With the tech-heavy Nasdaq Composite index on a bull run and in record territory, it looks like investors are optimistic about the corporate landscape these days. Many prominent businesses have seen their share prices soar in recent times amid the favorable backdrop.

There's one growth stock that might fly under the radar, though. Part of the reason is that most investors might not be familiar with the business. The other reason is that shares are currently 63% below their peak price.

That shouldn't discourage you. Here's why it might be a smart idea to buy this growth stock with $1,000 right now and hold through 2024 and beyond.

Becoming a mission-critical provider

Providing a full suite of cloud-based solutions to the restaurant industry, like point-of-sale hardware, payroll processing, omnichannel ordering capabilities, employee management, and supply price tracking, Toast (TOST 3.42%) is a company that investors should take a closer look at. The business was founded with the goal of making life easier for owners and operators with a single all-in-one software solution.

Toast's management team understands how complex and difficult it can be for a restaurant location to operate seamlessly. That's why it is constantly focused on introducing new products and features to better serve its customers. As restaurants use more of these tools over time, depending on Toast as an essential service provider, the company starts to develop an economic moat thanks to switching costs.

But while Toast can hold on to its current customers, its competitors could also benefit from the same thing. Rivals like Clover, Lightspeed, and Block's Square all likely have lock-in from their customer bases as well. This just means Toast must continue improving its services offerings to maintain and grow its market share over time. An impressive 20% of new customers came from referrals, demonstrating strong mindshare.

Staring at a huge opportunity

Speaking of the market, it's truly massive. Management says that there are 860,000 different restaurant locations in the U.S. Toast has meaningful share of this. After the business added 27,000 new customers in 2023, it now has about 12% of the overall domestic market as its users.

And there are 22 million total restaurant locations if we include other countries across the globe. Should the business be successful at repeating its success in the U.S. in international markets, there's even more growth potential.

Even in uncertain economic times, growth has been stellar. Revenue increased by 42% in 2023. Although that's a slowdown from the the past couple years, it's still a rapid pace.

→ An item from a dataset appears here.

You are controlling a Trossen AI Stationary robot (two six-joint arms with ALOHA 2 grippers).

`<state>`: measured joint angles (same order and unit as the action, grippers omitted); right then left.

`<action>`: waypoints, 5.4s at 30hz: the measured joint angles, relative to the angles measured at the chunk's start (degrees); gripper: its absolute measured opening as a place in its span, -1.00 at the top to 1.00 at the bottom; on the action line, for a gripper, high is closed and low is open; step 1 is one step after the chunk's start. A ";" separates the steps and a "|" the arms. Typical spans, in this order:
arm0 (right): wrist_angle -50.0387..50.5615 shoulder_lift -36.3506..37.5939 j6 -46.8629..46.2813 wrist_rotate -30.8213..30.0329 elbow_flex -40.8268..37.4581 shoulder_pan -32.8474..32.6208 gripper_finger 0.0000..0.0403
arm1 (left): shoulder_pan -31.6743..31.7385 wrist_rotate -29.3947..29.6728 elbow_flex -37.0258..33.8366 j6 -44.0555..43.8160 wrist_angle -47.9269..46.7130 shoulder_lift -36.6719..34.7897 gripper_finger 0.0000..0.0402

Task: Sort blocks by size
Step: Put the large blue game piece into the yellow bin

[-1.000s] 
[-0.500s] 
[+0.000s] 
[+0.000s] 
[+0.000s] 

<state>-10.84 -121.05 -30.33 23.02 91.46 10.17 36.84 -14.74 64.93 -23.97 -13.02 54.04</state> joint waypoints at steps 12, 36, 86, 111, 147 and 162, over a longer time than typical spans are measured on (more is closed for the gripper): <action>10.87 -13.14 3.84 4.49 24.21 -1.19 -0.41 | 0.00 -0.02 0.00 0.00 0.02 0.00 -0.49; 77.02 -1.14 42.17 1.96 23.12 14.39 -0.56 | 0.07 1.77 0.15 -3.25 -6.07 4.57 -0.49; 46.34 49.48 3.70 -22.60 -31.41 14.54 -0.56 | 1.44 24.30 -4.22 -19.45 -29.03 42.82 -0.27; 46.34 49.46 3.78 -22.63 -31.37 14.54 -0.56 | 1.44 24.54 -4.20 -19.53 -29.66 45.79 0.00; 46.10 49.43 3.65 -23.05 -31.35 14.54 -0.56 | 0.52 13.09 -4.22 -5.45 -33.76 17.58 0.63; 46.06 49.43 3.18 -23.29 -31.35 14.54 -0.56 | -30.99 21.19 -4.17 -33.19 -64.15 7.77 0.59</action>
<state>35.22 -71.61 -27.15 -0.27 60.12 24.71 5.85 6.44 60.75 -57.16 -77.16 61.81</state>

Toast will benefit from the ongoing broader shift to more cloud-based solutions. It is estimated that $55 billion is spent annually in the U.S. by restaurants on technological services and tools. This just means there's a huge expansionary runway over the decades ahead, with a leading brand like Toast in a favorable position.

Buying the dip

There has been some bullish momentum for Toast in the past four months -- shares are up 32% as of March 22. But as I mentioned above, the stock is still significantly below its peak price set in November 2021, not long after the company's initial public offering.

Perhaps the market is warming up to this business and its prospects. Even so, shares trade below 3.4 times trailing sales. That's not a steep valuation to pay for a company that already benefits from competitive advantages and has sizable growth potential.

Investors shouldn't think hard about this one. Toast looks like a smart stock to buy on the dip with $1,000 right now. And shares are poised to do well over the long term.